Go through the listing that follows and report the number of lines with the string "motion" in them, nothing more.

START Given information

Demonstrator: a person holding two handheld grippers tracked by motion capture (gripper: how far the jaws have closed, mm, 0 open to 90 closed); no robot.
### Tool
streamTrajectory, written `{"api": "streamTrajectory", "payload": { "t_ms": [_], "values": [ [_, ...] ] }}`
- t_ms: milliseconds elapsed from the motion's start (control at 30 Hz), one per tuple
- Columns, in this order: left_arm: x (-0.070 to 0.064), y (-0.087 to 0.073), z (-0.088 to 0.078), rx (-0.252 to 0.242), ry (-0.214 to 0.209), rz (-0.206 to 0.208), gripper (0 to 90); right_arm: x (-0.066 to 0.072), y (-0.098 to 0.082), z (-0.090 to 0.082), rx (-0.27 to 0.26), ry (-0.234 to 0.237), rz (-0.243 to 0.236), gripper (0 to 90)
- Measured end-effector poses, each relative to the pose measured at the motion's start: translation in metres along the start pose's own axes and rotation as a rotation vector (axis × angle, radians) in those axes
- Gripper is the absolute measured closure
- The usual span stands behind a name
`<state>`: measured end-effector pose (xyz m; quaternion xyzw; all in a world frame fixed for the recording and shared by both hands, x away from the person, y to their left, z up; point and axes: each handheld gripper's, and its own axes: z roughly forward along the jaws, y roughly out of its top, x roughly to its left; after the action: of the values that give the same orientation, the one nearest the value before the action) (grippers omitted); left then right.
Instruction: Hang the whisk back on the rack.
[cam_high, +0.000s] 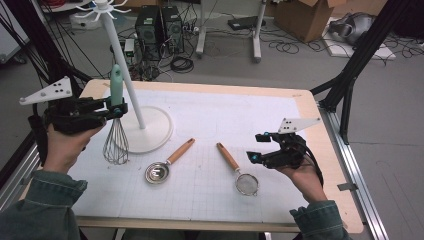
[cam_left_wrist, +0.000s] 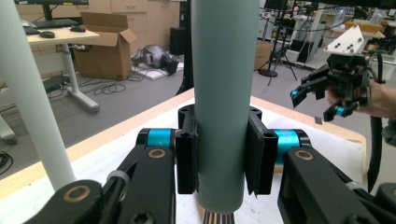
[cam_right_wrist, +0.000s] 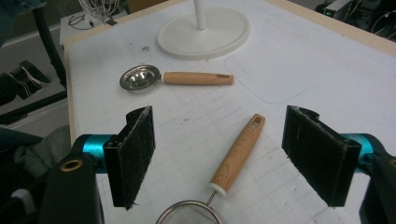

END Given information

Written solution →
3